Romney delivered letters the next day, a Sunday, to Travaglini and DiMasi at home. The wrinkle-free governor found Travaglini in sweat pants. DiMasi was not in to greet Romney. The letter, recalls Murphy, said: let’s get going, we can’t have an employer tax, but think about all the things that we could achieve.

“It was just one of those moments in time where he felt the need to personally intercede,” Murphy says. “That was not Mitt’s style. He did not walk down the hallways stopping in at offices, so when he does something like that, it has a little bit more weight to it.”

Romney’s letters did not end the stand-off between Travaglini and DiMasi. Jack Connors, the powerful chairman of Partners HealthCare, visited DiMasi’s office with a copy of “Animal House” and played the “nothing is over til we decide it’s over” scene. Travaglini and DiMasi finally started talking about an employer compromise after a dinner arranged by their wives. The final deal, drafted by a small group of business leaders, was a modest fine on employers (with 11 or more employees) who don’t offer health insurance. The bill sailed through the House and Senate.

At a well-orchestrated bill signing ceremony, ushers handed out programs and buttons while Romney took the stage at Faneuil Hall.

“Massachusetts, once again, is taking a giant leap forward,” Romney told the audience of health care and business leaders. “And it’s our faith in you that gives us the confidence to do just that.”

Legislators were all smiles during the ceremony, but minutes after, their mood soured. Romney aides told the press the governor would veto eight sections of the bill, including the Legislature’s carefully crafted compromise on that modest employer fine. Legislators had become increasingly wary of Romney’s motivations around the health care bill. Sen. Richard Moore suspected Romney vetoed the employer penalty because he knew it wouldn’t play well if he ran for president.

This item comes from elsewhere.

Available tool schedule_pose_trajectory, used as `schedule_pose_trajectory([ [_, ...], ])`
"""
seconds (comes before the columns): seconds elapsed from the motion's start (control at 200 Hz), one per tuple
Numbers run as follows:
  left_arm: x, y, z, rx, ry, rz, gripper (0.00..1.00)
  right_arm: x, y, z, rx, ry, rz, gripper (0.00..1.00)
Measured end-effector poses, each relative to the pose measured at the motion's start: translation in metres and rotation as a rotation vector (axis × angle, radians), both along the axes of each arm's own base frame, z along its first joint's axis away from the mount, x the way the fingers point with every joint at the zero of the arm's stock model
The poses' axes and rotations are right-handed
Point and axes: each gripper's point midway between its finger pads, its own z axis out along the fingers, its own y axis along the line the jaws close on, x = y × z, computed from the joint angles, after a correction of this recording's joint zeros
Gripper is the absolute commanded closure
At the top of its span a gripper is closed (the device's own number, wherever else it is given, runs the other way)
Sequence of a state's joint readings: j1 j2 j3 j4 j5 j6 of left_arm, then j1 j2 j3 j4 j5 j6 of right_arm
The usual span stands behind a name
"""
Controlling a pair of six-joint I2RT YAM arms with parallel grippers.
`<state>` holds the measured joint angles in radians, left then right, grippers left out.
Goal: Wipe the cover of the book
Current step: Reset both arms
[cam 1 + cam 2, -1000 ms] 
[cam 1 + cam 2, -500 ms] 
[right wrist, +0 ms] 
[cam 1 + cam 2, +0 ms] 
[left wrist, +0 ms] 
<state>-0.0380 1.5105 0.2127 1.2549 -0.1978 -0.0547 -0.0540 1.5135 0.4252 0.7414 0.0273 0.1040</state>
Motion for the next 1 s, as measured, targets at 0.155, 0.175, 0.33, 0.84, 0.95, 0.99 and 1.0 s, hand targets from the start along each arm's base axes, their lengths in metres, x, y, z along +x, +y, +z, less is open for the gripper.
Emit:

“This bill should have been based on what was best for the commonwealth,” Moore said, “not what would play well on a national stage. Those vetoes are just political vetoes.”

But Romney aide Murphy argues that the governor was genuinely interested in covering the uninsured and that legislators knew Romney would not support the employer penalty. Murphy says Romney can claim, based on the health care law, that he knows how to work with bipartisan groups to fix complicated policy problems.

“I look at Massachusetts health care reform and say this is your textbook example of how do it effectively and it really reveals to me the type of leader that Mitt is,” Murphy says.

Former Health Care for All Director John McDonough, who pushed for many changes to Romney’s bill, gives him credit for compromising on a version that was more generous than the one Romney proposed.

“It indicates a keen sense of political reality and that he is willing to adjust on policy details to achieve his overarching policy goal,” McDonough says. “We can see this in his willingness to compromise on the health care reform law and on his willingness to separate himself from key parts of that law in his quest now for the Republican nomination.”

How much credit Romney deserves for the law that some now call RomneyCare is still up for debate. DiMasi is often seen as the key player in sealing the deal. He’s in prison now for an unrelated conspiracy and fraud conviction. Travaglini had the first public proposal. Romney was the first to propose key parts of what became law, the Connector, the individual mandate and subsidized insurance. A folder representing the health care law rests on a table next to Romney in his official State House portrait. It remains his signature accomplishment and the best way to evaluate how Romney works as a lawmaker.